> _AIM OF THE TASK_: In the listing that follows, the lines starting at the one containing "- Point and" and ending at the one containing "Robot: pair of" are to be returned exactly, both boundary lines included, and no others.

> _DATA EXCERPTS_:
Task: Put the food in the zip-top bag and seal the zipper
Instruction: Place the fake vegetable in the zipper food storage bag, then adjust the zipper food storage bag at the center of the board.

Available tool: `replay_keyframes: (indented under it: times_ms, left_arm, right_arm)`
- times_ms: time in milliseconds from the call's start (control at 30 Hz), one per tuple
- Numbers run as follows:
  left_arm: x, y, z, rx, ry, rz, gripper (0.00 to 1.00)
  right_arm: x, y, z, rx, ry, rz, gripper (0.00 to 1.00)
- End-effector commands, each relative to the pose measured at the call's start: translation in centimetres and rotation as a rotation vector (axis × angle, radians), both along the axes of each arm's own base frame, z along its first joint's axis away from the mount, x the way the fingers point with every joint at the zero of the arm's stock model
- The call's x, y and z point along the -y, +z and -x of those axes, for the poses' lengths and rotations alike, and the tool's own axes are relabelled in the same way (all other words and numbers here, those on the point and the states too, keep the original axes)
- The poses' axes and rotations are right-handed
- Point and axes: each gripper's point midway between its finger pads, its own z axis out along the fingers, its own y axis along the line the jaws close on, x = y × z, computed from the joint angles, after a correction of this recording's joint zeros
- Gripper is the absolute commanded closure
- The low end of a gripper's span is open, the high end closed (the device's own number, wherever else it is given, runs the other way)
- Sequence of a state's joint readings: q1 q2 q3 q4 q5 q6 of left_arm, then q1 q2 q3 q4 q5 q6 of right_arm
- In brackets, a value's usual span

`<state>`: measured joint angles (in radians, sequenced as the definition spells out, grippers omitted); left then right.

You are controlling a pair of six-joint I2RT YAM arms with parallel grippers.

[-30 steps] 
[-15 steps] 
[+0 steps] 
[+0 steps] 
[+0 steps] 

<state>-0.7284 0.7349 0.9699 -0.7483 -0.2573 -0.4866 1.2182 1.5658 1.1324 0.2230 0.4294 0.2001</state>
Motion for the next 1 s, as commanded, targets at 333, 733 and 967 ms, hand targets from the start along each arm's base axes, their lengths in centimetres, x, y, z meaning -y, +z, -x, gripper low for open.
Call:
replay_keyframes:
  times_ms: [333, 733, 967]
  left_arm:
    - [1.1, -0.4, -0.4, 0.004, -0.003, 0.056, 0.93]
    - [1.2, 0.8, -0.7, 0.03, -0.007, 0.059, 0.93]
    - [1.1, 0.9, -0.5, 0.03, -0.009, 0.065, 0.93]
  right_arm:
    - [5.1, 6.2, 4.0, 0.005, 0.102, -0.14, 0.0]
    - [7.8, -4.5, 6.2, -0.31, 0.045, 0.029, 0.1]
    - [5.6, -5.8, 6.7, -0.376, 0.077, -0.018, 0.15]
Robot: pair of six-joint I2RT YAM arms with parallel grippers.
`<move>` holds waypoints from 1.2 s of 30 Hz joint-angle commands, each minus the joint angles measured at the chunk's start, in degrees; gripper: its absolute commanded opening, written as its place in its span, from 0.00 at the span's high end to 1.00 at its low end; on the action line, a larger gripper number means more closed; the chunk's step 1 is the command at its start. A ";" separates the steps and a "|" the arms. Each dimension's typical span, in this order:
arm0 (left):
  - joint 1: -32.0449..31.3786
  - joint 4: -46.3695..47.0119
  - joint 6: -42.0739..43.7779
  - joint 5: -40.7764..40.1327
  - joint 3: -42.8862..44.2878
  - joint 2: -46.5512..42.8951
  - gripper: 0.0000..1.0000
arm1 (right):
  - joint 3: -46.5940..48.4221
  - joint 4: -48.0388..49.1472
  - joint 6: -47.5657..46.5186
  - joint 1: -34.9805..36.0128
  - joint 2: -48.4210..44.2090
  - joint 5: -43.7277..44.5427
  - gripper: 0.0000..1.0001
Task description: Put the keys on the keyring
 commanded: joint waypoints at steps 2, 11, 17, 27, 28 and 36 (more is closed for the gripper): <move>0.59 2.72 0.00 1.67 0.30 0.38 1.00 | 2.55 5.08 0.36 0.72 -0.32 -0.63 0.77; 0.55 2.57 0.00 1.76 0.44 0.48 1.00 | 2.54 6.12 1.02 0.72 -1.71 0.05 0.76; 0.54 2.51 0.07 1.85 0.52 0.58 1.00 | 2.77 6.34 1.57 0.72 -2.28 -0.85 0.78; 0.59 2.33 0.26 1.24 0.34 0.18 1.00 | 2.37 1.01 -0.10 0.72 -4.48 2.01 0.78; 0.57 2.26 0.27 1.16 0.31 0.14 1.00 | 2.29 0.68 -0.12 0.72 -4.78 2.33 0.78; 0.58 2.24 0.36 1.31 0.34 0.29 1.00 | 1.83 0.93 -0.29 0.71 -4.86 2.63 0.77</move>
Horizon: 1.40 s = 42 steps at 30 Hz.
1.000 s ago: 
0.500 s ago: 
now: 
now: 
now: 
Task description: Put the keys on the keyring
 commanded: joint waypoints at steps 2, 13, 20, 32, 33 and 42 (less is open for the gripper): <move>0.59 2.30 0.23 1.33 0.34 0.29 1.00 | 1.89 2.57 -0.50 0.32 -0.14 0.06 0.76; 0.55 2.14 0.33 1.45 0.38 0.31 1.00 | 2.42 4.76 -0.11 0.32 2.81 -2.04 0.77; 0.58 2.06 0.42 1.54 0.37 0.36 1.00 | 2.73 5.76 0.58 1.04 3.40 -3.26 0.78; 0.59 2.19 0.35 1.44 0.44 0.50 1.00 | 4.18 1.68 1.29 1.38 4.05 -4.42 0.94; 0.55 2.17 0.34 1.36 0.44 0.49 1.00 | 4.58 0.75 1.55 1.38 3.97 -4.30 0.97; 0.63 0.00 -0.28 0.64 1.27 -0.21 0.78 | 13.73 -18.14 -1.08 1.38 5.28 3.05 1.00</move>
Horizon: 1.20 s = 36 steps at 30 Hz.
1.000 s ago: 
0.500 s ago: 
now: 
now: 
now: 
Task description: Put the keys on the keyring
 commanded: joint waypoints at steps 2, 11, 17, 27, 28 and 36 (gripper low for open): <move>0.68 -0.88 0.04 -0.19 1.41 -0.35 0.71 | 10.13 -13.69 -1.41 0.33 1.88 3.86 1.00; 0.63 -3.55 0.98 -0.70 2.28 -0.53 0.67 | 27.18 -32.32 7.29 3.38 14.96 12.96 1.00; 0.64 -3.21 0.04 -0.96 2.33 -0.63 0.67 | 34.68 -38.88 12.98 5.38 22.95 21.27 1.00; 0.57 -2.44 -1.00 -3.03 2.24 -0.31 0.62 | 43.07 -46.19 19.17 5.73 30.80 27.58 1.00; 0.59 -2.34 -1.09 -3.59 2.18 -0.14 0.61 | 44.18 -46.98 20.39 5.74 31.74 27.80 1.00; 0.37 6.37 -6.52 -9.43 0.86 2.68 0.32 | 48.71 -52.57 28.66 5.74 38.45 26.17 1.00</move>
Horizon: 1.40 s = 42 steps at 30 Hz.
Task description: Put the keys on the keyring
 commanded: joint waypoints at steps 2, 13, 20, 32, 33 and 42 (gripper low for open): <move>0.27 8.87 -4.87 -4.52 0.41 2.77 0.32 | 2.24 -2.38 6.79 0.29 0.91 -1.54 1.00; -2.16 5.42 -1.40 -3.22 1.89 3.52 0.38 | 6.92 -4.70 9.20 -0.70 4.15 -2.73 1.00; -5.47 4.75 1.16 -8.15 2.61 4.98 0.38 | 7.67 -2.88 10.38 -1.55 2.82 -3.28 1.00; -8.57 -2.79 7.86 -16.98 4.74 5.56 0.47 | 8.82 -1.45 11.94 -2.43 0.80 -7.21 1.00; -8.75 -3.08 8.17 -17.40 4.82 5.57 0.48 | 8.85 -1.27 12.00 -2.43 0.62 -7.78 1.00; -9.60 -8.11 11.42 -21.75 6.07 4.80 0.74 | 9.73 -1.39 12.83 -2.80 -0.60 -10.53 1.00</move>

> _TASK ANSWER_:
- Point and axes: each gripper's point midway between its finger pads, its own z axis out along the fingers, its own y axis along the line the jaws close on, x = y × z, computed from the joint angles, after a correction of this recording's joint zeros
- Gripper is the absolute commanded closure
- The low end of a gripper's span is open, the high end closed (the device's own number, wherever else it is given, runs the other way)
- Sequence of a state's joint readings: q1 q2 q3 q4 q5 q6 of left_arm, then q1 q2 q3 q4 q5 q6 of right_arm
- In brackets, a value's usual span

`<state>`: measured joint angles (in radians, sequenced as the definition spells out, grippers omitted); left then right.

You are controlling a pair of six-joint I2RT YAM arms with parallel grippers.

[-30 steps] 
[-15 steps] 
[+0 steps] 
[+0 steps] 
[+0 steps] 

<state>-0.7284 0.7349 0.9699 -0.7483 -0.2573 -0.4866 1.2182 1.5658 1.1324 0.2230 0.4294 0.2001</state>
Motion for the next 1 s, as commanded, targets at 333, 733 and 967 ms, hand targets from the start along each arm's base axes, their lengths in centimetres, x, y, z meaning -y, +z, -x, gripper low for open.
Call:
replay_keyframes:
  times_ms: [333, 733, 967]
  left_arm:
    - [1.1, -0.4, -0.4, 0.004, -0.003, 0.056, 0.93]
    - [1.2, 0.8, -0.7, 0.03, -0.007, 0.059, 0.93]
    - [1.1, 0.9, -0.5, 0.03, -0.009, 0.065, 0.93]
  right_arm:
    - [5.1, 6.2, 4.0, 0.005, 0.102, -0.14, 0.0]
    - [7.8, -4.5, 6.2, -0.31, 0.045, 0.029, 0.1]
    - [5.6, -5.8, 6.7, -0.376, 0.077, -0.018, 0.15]
Robot: pair of six-joint I2RT YAM arms with parallel grippers.

No further output is required.